Objective: Shift work is associated with an elevated risk of cardiovascular disease, but the timing or mechanisms of this association is unclear.
Methods and results: We examined the relationship between shift work and subclinical atherosclerosis in 1543 (712 men and 831 women, 24-39 years old) young adults as part of the ongoing population-based Cardiovascular Risk in Young Finns study. Carotid atherosclerosis was assessed by measuring the thickness of the common carotid artery intima-media (IMT) complex with ultrasound and carotid plaque. Working schedules were categorized as day work or shift work (2- or 3-shift work, regular evening or night work). In men, shift work was associated with higher mean IMT (B=0.029, p=0.021), maximum IMT (B=0.029, p=0.028), and a 2.2-fold odds of carotid plaque (95% CI, 1.2-4.0).
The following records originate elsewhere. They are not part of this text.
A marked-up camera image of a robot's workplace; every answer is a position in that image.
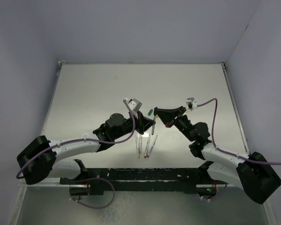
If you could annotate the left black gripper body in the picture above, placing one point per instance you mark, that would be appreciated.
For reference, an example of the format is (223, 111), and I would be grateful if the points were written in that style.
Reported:
(138, 125)

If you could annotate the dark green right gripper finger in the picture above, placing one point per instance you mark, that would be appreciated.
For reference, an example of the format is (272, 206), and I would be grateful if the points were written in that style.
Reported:
(167, 120)
(161, 111)

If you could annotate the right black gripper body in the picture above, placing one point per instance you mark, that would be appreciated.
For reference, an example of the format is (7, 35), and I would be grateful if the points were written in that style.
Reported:
(181, 112)

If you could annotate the white pen blue end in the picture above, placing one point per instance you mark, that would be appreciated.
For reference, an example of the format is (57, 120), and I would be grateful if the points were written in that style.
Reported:
(153, 127)

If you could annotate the white pen yellow end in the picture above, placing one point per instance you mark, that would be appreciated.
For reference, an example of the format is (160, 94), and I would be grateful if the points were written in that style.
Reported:
(138, 147)

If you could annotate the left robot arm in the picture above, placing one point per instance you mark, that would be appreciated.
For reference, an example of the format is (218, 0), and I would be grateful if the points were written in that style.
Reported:
(41, 158)

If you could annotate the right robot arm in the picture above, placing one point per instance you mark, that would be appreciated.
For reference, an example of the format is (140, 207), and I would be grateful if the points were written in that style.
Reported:
(249, 172)

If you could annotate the white pen red end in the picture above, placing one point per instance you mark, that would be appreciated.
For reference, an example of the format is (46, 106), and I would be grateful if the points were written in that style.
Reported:
(152, 146)

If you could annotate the white pen purple end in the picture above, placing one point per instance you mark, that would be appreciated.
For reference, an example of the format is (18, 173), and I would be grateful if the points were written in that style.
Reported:
(147, 146)

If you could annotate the white pen green end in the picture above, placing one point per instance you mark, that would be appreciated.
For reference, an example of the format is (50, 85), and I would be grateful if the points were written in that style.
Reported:
(140, 143)

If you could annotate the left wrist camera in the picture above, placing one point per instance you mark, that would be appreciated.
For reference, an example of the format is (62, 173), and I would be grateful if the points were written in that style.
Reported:
(133, 104)

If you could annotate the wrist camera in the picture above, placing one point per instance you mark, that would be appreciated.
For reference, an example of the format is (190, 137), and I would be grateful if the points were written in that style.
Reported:
(191, 104)
(133, 104)

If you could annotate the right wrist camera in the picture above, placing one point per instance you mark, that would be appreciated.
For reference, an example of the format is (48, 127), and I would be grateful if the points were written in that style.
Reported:
(191, 104)

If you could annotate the aluminium frame rail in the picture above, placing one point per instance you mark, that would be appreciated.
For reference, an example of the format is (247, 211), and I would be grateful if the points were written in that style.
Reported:
(224, 68)

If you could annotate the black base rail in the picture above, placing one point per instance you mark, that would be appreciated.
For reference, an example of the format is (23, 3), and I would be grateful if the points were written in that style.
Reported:
(186, 180)
These relationships persisted after adjustment for age and risk factors, such as low socio-economic position, job strain, smoking, diet, family history of CHD, physical inactivity, alcohol consumption, obesity, homocysteine, C-reactive protein, blood pressure, and lipids. In women, no association was found between shift work and carotid atherosclerosis indicators.
Conclusions: Our results suggest that shift work accelerates the atherosclerotic process and that the effects of shift work on subclinical atherosclerosis are observable in men already before age 40.